Directions for reform

In the short term, our preferred financing option is a single income-tested Early Learning Subsidy (ELS) to replace both Child Care Benefit (CCB) and Child Care Rebate (CCR). Since the ELS would replace both existing subsidy mechanisms, its value would need to be higher than current hourly rate of maximum CCB. Rather than being an arbitrary figure, as CCB appears to be, the maximum hourly rate for ELS should be designed to reflect reasonable costs of delivering a high quality service.

Using an hourly subsidy rate would not require providers to charge by the hour or families to book in by the hour. An hourly rate is currently used to calculate CCB but typical booking patterns are by the half-day or full day. We envisage that this would continue.
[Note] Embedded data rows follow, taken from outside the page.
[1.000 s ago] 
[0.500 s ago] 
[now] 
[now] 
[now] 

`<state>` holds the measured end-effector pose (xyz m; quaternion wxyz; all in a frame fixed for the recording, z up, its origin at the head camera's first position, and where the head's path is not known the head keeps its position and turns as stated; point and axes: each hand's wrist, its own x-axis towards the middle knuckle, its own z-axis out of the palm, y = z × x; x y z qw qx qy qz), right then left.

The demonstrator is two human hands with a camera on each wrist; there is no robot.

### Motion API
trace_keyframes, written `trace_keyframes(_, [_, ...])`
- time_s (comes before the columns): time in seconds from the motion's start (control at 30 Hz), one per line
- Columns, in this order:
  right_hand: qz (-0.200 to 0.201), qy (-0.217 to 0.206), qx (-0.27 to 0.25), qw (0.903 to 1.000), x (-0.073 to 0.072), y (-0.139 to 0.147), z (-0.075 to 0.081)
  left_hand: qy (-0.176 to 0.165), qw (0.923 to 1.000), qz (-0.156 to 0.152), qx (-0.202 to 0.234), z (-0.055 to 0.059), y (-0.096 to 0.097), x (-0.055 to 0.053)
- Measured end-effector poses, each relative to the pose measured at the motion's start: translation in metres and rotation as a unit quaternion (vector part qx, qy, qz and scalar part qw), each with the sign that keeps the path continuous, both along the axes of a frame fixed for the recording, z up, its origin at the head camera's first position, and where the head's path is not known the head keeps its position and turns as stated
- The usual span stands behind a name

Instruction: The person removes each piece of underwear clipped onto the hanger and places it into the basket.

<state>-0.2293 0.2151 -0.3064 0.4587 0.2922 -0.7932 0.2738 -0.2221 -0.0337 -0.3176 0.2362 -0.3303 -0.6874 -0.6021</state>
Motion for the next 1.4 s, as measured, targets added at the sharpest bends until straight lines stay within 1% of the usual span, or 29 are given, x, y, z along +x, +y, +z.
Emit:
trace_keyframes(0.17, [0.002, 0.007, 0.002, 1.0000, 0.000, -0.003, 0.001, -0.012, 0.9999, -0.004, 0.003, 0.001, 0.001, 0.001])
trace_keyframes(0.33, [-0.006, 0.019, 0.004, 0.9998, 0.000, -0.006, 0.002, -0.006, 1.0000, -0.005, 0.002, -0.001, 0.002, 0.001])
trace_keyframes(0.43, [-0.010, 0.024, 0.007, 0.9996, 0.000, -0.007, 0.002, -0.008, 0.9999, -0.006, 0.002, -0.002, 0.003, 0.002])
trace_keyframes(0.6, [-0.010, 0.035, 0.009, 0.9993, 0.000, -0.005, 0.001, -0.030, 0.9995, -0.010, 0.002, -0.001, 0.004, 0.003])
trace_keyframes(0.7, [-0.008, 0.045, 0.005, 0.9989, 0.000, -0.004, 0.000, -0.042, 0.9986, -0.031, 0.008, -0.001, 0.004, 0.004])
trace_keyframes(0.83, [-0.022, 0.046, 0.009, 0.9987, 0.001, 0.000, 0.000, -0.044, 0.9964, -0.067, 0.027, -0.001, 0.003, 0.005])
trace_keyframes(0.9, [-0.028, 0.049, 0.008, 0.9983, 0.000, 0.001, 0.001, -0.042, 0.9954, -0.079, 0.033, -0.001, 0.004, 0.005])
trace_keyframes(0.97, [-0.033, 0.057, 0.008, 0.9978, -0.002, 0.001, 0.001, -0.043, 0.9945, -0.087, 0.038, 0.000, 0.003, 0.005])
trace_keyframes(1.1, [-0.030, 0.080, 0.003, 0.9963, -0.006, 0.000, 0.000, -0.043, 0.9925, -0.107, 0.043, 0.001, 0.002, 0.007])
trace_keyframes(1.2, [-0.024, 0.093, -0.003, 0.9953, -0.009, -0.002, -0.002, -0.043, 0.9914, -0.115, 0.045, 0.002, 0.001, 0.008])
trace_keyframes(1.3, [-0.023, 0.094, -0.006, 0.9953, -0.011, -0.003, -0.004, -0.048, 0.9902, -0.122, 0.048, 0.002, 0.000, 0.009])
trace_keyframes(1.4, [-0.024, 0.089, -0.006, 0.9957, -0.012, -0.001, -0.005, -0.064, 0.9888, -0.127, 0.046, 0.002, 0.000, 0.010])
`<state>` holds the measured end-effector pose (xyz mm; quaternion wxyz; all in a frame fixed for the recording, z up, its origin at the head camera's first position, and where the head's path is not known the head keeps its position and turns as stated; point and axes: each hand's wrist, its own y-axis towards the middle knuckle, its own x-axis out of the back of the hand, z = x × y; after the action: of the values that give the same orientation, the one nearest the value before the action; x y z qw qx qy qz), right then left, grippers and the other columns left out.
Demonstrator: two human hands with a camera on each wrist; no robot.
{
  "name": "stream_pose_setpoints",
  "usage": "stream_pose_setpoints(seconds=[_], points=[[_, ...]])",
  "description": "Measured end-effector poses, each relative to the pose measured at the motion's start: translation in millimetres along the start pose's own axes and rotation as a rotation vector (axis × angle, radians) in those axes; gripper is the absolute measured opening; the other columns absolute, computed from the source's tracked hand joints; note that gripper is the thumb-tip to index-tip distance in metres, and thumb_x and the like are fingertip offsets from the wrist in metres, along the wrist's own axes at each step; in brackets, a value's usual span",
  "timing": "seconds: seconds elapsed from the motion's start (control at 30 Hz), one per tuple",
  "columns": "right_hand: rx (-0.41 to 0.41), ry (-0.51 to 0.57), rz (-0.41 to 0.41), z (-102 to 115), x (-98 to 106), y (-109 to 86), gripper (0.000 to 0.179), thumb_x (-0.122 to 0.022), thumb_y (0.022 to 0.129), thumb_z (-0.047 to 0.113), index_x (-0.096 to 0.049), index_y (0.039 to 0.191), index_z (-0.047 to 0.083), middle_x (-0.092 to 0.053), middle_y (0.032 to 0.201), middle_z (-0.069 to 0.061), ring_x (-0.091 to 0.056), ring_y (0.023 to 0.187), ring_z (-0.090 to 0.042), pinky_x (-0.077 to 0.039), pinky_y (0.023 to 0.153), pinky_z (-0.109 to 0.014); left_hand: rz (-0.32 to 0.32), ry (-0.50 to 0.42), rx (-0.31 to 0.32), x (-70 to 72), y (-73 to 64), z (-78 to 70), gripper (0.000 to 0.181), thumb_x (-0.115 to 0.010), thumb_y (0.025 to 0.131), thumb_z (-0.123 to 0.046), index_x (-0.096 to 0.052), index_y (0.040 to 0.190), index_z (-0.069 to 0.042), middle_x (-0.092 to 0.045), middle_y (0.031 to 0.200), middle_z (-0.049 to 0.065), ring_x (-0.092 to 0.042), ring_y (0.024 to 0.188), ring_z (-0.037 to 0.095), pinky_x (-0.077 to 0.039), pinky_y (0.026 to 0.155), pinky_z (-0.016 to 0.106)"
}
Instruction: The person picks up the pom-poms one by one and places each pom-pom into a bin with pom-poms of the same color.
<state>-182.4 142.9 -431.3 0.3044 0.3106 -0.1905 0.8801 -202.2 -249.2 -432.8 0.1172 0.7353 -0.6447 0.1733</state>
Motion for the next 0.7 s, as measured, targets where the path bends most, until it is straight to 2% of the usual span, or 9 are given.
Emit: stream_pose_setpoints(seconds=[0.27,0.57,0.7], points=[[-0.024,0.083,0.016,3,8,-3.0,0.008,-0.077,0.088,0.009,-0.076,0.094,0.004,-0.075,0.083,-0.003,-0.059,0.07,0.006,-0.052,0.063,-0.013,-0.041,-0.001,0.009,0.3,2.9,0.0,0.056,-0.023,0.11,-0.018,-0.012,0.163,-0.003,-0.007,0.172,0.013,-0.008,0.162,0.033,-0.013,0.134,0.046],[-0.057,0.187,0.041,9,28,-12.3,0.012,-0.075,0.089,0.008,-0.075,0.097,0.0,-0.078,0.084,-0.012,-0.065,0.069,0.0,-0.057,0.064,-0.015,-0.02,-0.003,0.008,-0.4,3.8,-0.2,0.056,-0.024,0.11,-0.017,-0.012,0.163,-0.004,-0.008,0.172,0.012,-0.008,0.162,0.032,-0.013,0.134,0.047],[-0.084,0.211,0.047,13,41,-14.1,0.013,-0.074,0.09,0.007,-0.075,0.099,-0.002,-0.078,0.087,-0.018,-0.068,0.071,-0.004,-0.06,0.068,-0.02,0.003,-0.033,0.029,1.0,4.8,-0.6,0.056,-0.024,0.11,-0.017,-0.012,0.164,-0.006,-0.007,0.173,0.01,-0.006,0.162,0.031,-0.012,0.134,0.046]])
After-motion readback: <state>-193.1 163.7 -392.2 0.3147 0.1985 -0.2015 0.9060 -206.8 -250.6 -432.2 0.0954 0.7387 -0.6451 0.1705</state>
The base rate of ELS (i.e. the minimum to be received by families that meet the work/ study/ training test)should between 35% and 50% of reasonable costs. Detailed work is needed to assess reasonable costs and to determine the appropriate base rate of ELS. We have used the maximum rate of $10 per hour as a proxy for ‘reasonable' costs. However, this is an estimate only and the actual figure would need to be determined by research and consultation. With Australian government investment in ECEC projected to exceed $22 billion in the period 2013-14 to 2016-17, some notion of reasonable costs is imperative.

The ELS would improve the simplicity and transparency of funding for parents and providers alike. It would end the anomaly where parents who rely predominantly on CCB are constrained by an hourly cap (the current maximum rate of CCB is $3.99 per hour) while higher income families dependent on CCR face an annual cap and the majority of parents who rely on both CCB and CCR face a confusing mix of both annual and hourly caps. The ELS would focus public subsidies on essential costs such as salaries to meet the NQF staffing requirements and legitimate variable costs including rent, administrative costs, and fair surplus or profit. In contrast to the current system, it would not have the potential to subsidise luxury or premium service components or excessive profits.

Government should engage in consultation with the sector to determine the reasonable costs of care taking account of the staffing costs involved in meeting the NQF standard and other essential costs of delivering a quality service. Any assessment of reasonable costs would need to ensure that services are not penalised for employing staff with higher than required qualifications and/or paying above the award. As well, there would need to be provision for recognising that some essential costs, such as rent, vary legitimately depending on service size and location, amongst other factors. The proposed system would be fairer and more transparent than the current system in which a single rate of CCB applies to every service regardless of actual costs while CCR is driven by fees with no accountability as to what is being covered by those fees.

In the medium term, we propose a universal, high-quality, low-fee ECEC system that would enable working parents to move seamlessly from paid parental leave to a subsidised ECEC place, and later an OSHC place, if they so choose. In the interests of optimising early childhood development and education, a universal system would provide access for children whose parents are not workforce participants, though for a limited number of hours.